Broken Links No More? 212
johndoejersey writes "Students in England have developed a tool which could bring the end to broken links. Peridot, developed by UK intern students at IBM scans company weblinks and replaces outdated information with other relevant documents and links. IBM have already filed 2 patents for the project. The students said Peridot could protect companies by spotting links to sites that have been removed, or which point to wholly unsuitable content. 'Peridot could lead to a world where there are no more broken links,' James Bell, computer science student at the University of Warwick, told BBC News Online. Here is another story on it." See also the BBC story.
Can someone say "Bad Idea Jeans"? (Score:5, Interesting)
First, replacing links. This is a rather quite bad idea. Here's why, with an example.
In general, we can all agree that the technology behind Google is pretty impressive. It has its own "More Pages Like This" feature, which we can assume is at least somewhat similar to this one. Complex content analysis amoung billions of pages, to determine which are similar and which are different.
So, suppose we had a link to Major League Baseball, www.mlb.com [mlb.com] on our page. And suppose, for whatever reason, that their site went away (perhaps a few more players' strikes?).
Well, what does Google suggest as a replacement? Check it out here [google.com].
First the National Football League (NFL), then the National Basketball Association (NBA), and then the National Hockey League (NHL). Followed by the ESPN sports network, and NASCAR racing.
Obviously if wanted to link to a site about baseball, all of those (other than ESPN) are really entirely irrelevant.
But if we wanted to link to a site about professional sports organizations, all of those (other than ESPN) are QUITE relevant.
Can this software know our intent?
Hardly.
You really have to question the ability of machines to select relevant links.
The situation is this: If someone goes to the trouble to manually create links in the first place, those should not be automatically changed to other sites that some computer program thinks may be related.
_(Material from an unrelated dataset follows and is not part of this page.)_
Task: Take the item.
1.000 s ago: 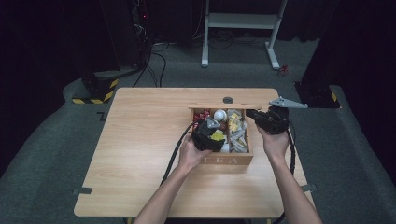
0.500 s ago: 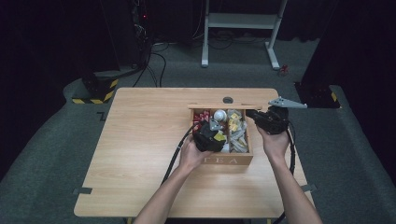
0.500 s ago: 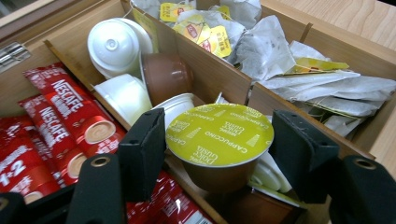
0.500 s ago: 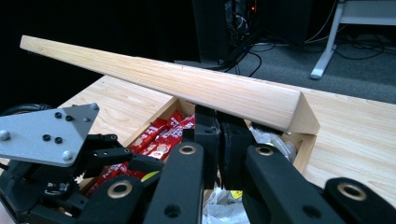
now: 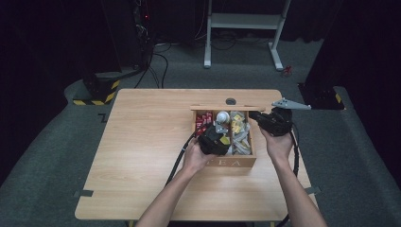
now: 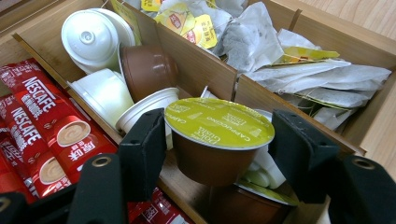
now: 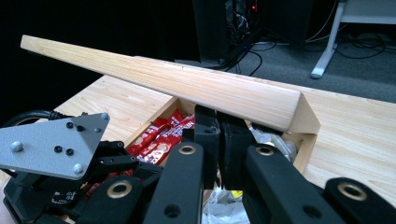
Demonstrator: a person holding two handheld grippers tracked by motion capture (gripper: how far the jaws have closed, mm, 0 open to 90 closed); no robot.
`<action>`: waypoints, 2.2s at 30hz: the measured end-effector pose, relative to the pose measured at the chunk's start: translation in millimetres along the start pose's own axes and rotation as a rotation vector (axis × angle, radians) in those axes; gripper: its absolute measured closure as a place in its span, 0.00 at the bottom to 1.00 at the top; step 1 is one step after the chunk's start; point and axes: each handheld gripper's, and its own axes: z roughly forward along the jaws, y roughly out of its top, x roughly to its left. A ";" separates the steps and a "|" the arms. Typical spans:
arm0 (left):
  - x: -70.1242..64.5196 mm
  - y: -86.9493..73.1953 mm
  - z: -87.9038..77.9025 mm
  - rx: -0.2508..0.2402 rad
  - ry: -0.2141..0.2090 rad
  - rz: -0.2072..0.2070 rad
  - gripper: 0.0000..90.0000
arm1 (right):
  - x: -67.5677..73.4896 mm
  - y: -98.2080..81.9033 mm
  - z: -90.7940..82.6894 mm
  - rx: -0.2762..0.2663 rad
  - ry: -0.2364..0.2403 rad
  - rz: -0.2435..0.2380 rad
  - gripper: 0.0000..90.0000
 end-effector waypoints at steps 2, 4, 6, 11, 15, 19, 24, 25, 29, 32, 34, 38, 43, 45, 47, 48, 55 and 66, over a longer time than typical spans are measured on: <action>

Links shouldn't be inserted automatically; if someone needs more information on something you haven't linked to, they can use a search engine. And then your company isn't liable to look idiotic by linking to irrelevant sites.
Now, the other aspect of this product.
Removing dead or changed links is quite another matter. Automated removal of links is a great idea and quite useful. For example, consider when someone's domain name expires and it is taken over by a porn site. It'd be great to have a program that automatically removes links to it from your site. Like this tool, this could be based on a percentage of changed content--if the content changes significantly, remove the link quickly and automatically. If the content changes some intermittent amount, flag the link as needing review by the webmaster.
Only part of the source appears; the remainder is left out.